Said a friend, "I called upon her one day, I found her reclining upon the sofa, her head resting upon the side; she exhibited great difficulty in breathing, but seemed calm and serene, trusting

in God, who had been with her through affliction." She lived a life of prayer. The Bible which she had loved and obeyed, was her stay, as she passed through the dark valley. Like a child yielding to its parents, she laid herself in His everlasting arms.

The lovely works of God were then brighter to her than they ever yet had been; the precious truths from the Bible, which from earliest memory she had loved, tarried with her, till the Angels came.

It was in the evening, month of August, 1839, that death came upon her like a friend, soothing her into gentle slumber. Without a gasp or struggle she slept in Jesus, "patience having had its perfect work."

Let the young, in forming their own characters, be assiduous to secure the same sources of happiness, which cheered this lovely and exemplary young lady, and enabled her, during long decline, to comfort others with her own radiant countenance, and to close her life like a music strain.
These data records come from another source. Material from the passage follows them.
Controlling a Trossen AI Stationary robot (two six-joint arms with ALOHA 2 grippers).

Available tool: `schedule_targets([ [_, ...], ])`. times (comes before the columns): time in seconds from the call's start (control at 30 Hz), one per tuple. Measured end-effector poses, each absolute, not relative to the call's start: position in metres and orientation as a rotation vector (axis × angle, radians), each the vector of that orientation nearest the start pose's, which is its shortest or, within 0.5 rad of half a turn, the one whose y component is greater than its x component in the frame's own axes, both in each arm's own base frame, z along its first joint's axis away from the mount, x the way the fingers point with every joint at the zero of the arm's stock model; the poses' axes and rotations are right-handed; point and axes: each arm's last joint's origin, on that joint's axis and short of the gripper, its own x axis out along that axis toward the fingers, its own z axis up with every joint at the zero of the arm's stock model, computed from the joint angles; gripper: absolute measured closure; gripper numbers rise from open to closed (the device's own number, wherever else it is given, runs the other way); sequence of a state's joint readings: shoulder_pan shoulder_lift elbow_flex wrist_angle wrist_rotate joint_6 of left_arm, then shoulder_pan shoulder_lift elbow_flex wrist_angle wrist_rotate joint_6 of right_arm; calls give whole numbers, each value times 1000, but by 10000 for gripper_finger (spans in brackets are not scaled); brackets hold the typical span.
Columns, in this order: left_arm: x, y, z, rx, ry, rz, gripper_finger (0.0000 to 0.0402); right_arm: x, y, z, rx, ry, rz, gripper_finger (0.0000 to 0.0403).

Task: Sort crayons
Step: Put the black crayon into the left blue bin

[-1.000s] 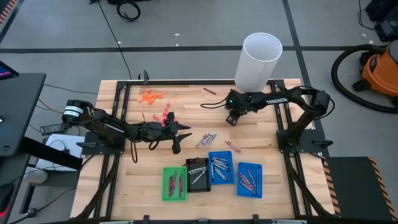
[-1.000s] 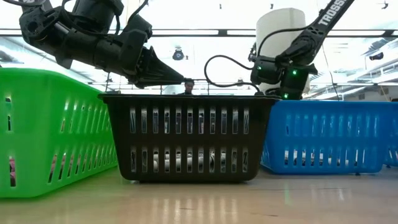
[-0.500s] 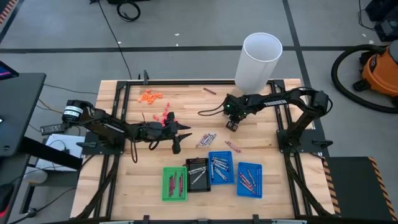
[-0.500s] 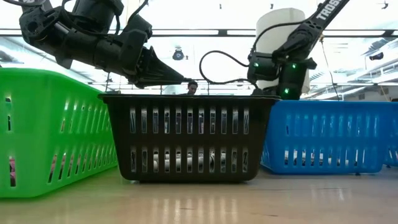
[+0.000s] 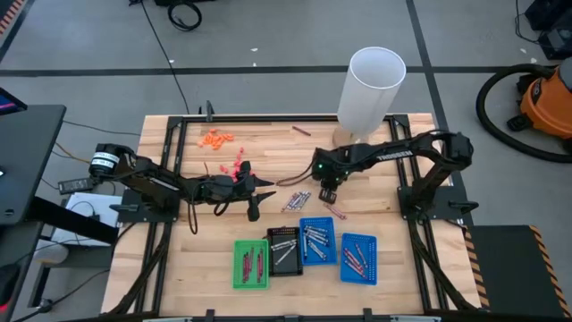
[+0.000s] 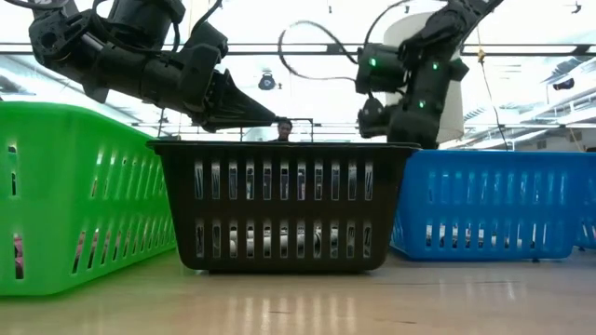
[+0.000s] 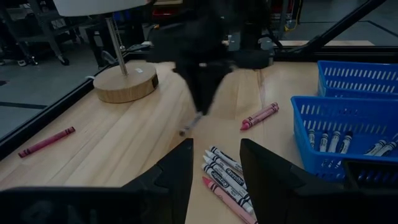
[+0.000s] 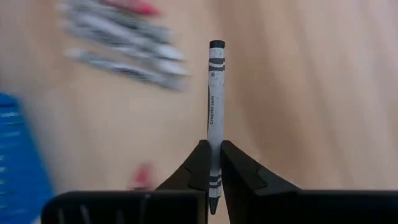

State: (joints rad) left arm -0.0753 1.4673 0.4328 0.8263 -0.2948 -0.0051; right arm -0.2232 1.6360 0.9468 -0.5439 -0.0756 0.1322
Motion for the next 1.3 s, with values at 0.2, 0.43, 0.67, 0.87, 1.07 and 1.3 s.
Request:
schedule_targets([
  [0.2, 263, -11, 166, 31, 205, 219, 260, 305, -34, 181, 268, 1169, -103, 370],
  [0.43, 263, -12, 166, 27, 204, 219, 260, 317, -4, 204, 230, 1157, -33, 369],
  [0.67, 263, -12, 166, 23, 204, 220, 260, 315, 31, 213, 237, 1201, 11, 369],
  [0.87, 263, -12, 166, 7, 201, 221, 260, 310, 56, 215, 261, 1239, 1, 369],
  [1.07, 263, -11, 166, -36, 195, 245, 260, 306, 72, 214, 325, 1258, -34, 368],
  [1.3, 262, -10, 167, -69, 188, 278, 260, 301, 82, 203, 408, 1243, -88, 368],
])
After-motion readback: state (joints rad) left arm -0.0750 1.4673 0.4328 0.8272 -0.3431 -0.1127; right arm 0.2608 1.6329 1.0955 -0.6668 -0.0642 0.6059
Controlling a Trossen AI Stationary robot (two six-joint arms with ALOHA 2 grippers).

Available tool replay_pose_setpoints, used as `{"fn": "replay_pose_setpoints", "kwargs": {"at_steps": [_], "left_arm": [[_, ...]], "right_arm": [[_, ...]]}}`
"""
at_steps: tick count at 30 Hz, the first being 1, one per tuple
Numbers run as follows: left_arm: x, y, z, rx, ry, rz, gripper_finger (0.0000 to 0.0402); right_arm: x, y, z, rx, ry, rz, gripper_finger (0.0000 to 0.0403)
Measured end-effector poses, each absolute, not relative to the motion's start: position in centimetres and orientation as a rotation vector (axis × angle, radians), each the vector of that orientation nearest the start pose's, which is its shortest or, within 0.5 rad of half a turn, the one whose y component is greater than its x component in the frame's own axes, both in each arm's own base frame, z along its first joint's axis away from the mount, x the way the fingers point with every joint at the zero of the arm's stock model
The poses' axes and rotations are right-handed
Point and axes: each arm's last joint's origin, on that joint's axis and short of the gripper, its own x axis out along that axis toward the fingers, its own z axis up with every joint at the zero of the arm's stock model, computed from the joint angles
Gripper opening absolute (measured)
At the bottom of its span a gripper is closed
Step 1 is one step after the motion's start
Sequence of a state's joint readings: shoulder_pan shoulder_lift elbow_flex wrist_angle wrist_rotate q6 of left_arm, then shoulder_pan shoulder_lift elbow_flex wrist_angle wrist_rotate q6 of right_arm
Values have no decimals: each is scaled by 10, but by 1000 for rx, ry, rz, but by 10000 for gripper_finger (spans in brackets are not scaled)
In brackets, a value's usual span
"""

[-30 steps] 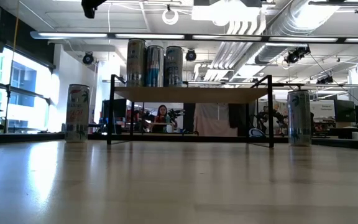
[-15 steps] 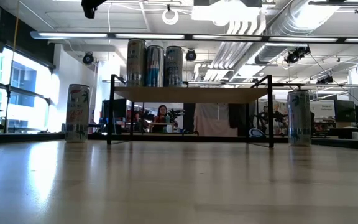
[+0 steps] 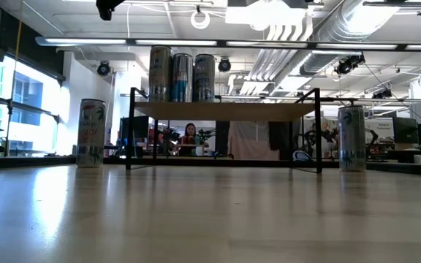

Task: Place canned beverage on shelf
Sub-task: Put the bottom right black soda can on the shelf

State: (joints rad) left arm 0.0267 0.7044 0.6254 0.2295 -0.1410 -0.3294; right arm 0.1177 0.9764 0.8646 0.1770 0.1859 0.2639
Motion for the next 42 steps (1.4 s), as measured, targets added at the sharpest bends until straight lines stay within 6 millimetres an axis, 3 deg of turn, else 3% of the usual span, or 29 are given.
{"fn": "replay_pose_setpoints", "kwargs": {"at_steps": [18,22,26,35,38,42], "left_arm": [[163,8,329,-336,-177,141,314],[163,8,329,-336,-177,141,314],[163,8,329,-337,-177,141,314],[163,8,329,-345,-177,140,314],[163,8,329,-364,-179,139,314],[163,8,329,-372,-179,138,314]], "right_arm": [[217,20,363,275,-96,-78,1],[217,19,364,313,-111,-98,17],[217,18,364,428,-121,-107,84],[217,19,364,645,-126,-82,323],[217,19,363,643,-119,-84,370],[217,19,363,642,-120,-84,394]]}}
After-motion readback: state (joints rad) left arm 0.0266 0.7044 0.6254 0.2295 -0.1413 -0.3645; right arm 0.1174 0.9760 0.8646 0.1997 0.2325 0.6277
The pleasing contemplation of so peaceful and happy a conclusion of life as this, and others which we often read, is sufficient, to elevate the soul, and to make all the glories and enjoyments of this transient scene sink into nothing. Ah! these are favored, precious moments, when the divine power of religion breaks in upon us, dissolves the enchantment of the world, dissipates the mist of vain doubts and speculation, and raises a fervent aspiration, that whatever may be our allotment through life, we may die the death of the righteous, and the love of God be our portion for ever!